**What is needed**.
What you return should match the data word for word, minus the images.

Segment Start: Given information

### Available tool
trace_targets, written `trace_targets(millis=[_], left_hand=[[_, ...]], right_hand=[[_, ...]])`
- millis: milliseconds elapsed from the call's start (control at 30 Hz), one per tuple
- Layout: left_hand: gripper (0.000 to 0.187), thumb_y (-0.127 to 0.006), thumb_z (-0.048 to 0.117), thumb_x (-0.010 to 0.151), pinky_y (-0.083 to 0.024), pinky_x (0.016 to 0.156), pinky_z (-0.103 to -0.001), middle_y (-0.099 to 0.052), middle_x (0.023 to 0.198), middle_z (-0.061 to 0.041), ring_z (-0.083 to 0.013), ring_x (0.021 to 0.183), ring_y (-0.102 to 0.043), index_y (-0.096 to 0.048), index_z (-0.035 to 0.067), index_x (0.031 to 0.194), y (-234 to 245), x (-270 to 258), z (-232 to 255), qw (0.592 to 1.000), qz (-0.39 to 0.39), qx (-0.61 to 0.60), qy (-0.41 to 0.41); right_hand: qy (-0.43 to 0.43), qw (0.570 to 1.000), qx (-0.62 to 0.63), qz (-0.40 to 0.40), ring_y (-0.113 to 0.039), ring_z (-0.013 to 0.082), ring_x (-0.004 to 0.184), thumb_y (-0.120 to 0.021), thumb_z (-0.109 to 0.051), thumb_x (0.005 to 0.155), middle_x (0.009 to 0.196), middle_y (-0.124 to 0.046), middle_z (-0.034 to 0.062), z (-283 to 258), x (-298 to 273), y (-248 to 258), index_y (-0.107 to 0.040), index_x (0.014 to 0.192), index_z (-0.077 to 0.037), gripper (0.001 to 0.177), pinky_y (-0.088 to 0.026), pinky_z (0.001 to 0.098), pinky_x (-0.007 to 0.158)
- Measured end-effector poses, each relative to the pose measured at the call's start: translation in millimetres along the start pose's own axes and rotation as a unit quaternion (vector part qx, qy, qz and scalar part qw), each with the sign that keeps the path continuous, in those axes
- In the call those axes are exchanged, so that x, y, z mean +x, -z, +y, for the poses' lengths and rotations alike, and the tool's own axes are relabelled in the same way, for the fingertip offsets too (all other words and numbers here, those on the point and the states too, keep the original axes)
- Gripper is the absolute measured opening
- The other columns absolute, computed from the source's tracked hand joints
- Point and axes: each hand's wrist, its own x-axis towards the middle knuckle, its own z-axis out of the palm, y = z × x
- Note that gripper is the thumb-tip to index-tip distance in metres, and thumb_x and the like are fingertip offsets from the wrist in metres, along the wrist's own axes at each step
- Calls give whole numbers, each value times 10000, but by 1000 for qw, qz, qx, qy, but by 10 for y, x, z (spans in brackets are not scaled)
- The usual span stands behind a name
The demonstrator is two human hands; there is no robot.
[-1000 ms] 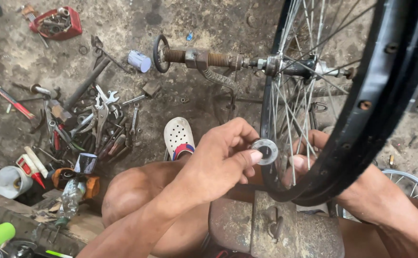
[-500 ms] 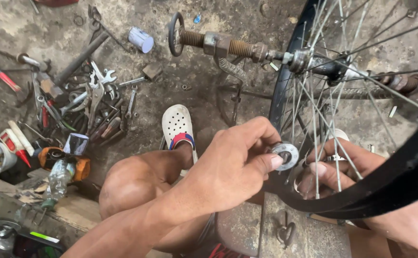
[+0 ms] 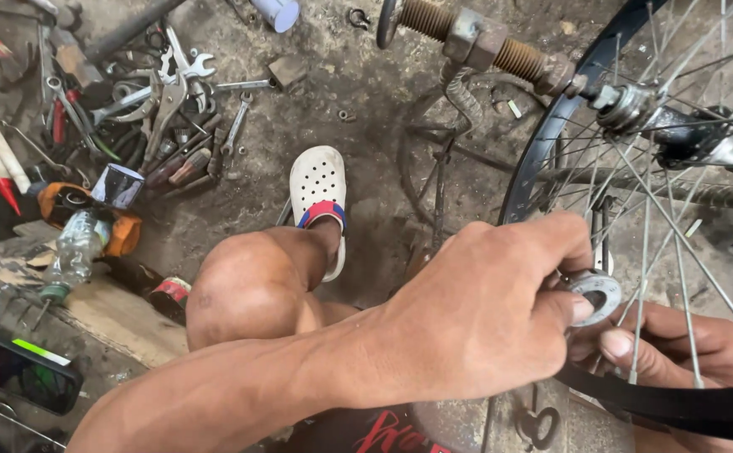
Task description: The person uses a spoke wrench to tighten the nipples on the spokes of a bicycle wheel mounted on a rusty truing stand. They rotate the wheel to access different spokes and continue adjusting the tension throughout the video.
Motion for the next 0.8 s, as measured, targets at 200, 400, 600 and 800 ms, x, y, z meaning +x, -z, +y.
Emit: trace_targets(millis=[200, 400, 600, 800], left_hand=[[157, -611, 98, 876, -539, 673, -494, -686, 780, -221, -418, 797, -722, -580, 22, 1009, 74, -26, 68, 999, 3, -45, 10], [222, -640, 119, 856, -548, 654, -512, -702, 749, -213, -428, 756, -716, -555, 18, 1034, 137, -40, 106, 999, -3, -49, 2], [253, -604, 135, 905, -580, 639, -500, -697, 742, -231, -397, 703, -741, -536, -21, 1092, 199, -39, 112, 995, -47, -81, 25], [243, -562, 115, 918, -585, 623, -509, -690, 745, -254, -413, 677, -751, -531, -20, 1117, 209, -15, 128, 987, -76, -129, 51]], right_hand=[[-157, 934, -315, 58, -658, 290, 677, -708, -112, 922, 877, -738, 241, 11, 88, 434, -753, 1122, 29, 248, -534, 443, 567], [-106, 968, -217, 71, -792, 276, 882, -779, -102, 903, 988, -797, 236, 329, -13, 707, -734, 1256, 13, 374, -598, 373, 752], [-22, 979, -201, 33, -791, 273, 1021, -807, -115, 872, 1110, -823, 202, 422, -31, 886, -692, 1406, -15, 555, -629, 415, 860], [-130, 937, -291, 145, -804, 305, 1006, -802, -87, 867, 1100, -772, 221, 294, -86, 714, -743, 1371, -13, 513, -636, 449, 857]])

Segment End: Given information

**Result of the task**.
### Available tool
trace_targets, written `trace_targets(millis=[_], left_hand=[[_, ...]], right_hand=[[_, ...]])`
- millis: milliseconds elapsed from the call's start (control at 30 Hz), one per tuple
- Layout: left_hand: gripper (0.000 to 0.187), thumb_y (-0.127 to 0.006), thumb_z (-0.048 to 0.117), thumb_x (-0.010 to 0.151), pinky_y (-0.083 to 0.024), pinky_x (0.016 to 0.156), pinky_z (-0.103 to -0.001), middle_y (-0.099 to 0.052), middle_x (0.023 to 0.198), middle_z (-0.061 to 0.041), ring_z (-0.083 to 0.013), ring_x (0.021 to 0.183), ring_y (-0.102 to 0.043), index_y (-0.096 to 0.048), index_z (-0.035 to 0.067), index_x (0.031 to 0.194), y (-234 to 245), x (-270 to 258), z (-232 to 255), qw (0.592 to 1.000), qz (-0.39 to 0.39), qx (-0.61 to 0.60), qy (-0.41 to 0.41); right_hand: qy (-0.43 to 0.43), qw (0.570 to 1.000), qx (-0.62 to 0.63), qz (-0.40 to 0.40), ring_y (-0.113 to 0.039), ring_z (-0.013 to 0.082), ring_x (-0.004 to 0.184), thumb_y (-0.120 to 0.021), thumb_z (-0.109 to 0.051), thumb_x (0.005 to 0.155), middle_x (0.009 to 0.196), middle_y (-0.124 to 0.046), middle_z (-0.034 to 0.062), z (-283 to 258), x (-298 to 273), y (-248 to 258), index_y (-0.107 to 0.040), index_x (0.014 to 0.192), index_z (-0.077 to 0.037), gripper (0.001 to 0.177), pinky_y (-0.088 to 0.026), pinky_z (0.001 to 0.098), pinky_x (-0.007 to 0.158)
- Measured end-effector poses, each relative to the pose measured at the call's start: translation in millimetres along the start pose's own axes and rotation as a unit quaternion (vector part qx, qy, qz and scalar part qw), each with the sign that keeps the path continuous, in those axes
- In the call those axes are exchanged, so that x, y, z mean +x, -z, +y, for the poses' lengths and rotations alike, and the tool's own axes are relabelled in the same way, for the fingertip offsets too (all other words and numbers here, those on the point and the states too, keep the original axes)
- Gripper is the absolute measured opening
- The other columns absolute, computed from the source's tracked hand joints
- Point and axes: each hand's wrist, its own x-axis towards the middle knuckle, its own z-axis out of the palm, y = z × x
- Note that gripper is the thumb-tip to index-tip distance in metres, and thumb_x and the like are fingertip offsets from the wrist in metres, along the wrist's own axes at each step
- Calls give whole numbers, each value times 10000, but by 1000 for qw, qz, qx, qy, but by 10 for y, x, z (spans in brackets are not scaled)
- The usual span stands behind a name
The demonstrator is two human hands; there is no robot.
[-1000 ms] 
[-500 ms] 
[+0 ms] 
Task description: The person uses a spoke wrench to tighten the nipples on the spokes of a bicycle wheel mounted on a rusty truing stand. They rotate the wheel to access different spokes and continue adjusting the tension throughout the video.
Motion for the next 0.8 s, as measured, targets at 200, 400, 600 and 800 ms, x, y, z meaning +x, -z, +y.
Emit: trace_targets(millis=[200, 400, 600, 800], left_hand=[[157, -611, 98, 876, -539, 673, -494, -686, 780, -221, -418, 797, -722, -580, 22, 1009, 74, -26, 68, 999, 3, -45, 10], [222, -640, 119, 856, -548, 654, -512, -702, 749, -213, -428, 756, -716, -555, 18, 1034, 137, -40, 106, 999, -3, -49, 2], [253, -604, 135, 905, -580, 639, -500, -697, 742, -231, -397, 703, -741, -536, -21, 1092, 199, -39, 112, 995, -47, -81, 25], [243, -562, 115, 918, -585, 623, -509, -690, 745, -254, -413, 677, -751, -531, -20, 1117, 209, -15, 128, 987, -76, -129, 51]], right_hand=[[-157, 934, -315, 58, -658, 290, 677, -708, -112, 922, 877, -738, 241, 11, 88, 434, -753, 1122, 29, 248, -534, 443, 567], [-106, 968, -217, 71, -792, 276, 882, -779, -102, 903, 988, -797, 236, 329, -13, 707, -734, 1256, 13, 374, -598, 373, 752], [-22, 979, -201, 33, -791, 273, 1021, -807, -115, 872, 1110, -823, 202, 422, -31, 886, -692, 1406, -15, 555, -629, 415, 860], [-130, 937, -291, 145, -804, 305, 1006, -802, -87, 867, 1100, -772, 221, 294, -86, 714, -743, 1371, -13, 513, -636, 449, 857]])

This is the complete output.